Activity:
Looking at the listing below, retype exactly the lines starting at the one containing "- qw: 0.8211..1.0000" and ending at the one containing "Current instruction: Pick", both included, and nothing else.
********************
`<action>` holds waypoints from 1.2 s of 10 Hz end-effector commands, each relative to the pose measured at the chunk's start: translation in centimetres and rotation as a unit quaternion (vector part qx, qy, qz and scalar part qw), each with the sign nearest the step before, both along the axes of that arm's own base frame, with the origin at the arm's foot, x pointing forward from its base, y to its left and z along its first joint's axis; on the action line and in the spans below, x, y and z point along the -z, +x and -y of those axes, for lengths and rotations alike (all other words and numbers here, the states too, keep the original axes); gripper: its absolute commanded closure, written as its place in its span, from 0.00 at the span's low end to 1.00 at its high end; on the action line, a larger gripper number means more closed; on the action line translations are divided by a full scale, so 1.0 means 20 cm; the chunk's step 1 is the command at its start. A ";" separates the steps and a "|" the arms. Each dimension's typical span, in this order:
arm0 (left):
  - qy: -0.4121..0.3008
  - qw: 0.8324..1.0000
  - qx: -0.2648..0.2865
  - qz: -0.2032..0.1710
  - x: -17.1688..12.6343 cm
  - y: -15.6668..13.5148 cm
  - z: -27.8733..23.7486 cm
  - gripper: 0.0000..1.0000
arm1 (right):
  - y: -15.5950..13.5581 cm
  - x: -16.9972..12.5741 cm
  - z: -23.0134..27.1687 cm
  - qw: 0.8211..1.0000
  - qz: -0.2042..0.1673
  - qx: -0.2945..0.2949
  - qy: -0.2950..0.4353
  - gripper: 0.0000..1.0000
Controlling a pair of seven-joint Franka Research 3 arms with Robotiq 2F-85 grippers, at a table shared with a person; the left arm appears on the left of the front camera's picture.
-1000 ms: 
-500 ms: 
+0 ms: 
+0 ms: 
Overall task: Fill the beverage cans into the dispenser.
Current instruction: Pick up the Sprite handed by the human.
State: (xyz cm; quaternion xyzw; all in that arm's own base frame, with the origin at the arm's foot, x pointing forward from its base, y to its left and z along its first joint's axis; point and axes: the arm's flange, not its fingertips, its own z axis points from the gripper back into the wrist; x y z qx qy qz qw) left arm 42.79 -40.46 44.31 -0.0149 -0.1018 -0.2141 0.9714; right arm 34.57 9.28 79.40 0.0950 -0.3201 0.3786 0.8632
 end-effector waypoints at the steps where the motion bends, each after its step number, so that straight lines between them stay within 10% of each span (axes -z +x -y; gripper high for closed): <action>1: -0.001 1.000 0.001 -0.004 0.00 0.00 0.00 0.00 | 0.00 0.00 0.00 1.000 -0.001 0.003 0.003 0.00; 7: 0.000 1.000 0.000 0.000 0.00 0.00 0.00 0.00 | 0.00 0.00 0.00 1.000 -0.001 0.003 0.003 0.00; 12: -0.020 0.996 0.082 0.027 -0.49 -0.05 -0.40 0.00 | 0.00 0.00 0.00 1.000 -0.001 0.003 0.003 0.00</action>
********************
Solution to the problem:
  - qw: 0.8211..1.0000
  - qz: -0.2042..0.1673
  - qx: -0.2945..0.2949
  - qy: -0.2950..0.4353
  - gripper: 0.0000..1.0000
Controlling a pair of seven-joint Franka Research 3 arms with Robotiq 2F-85 grippers, at a table shared with a person; the left arm appears on the left of the front camera's picture.
-1000 ms: 
-500 ms: 
+0 ms: 
+0 ms: 
Overall task: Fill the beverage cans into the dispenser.
Current instruction: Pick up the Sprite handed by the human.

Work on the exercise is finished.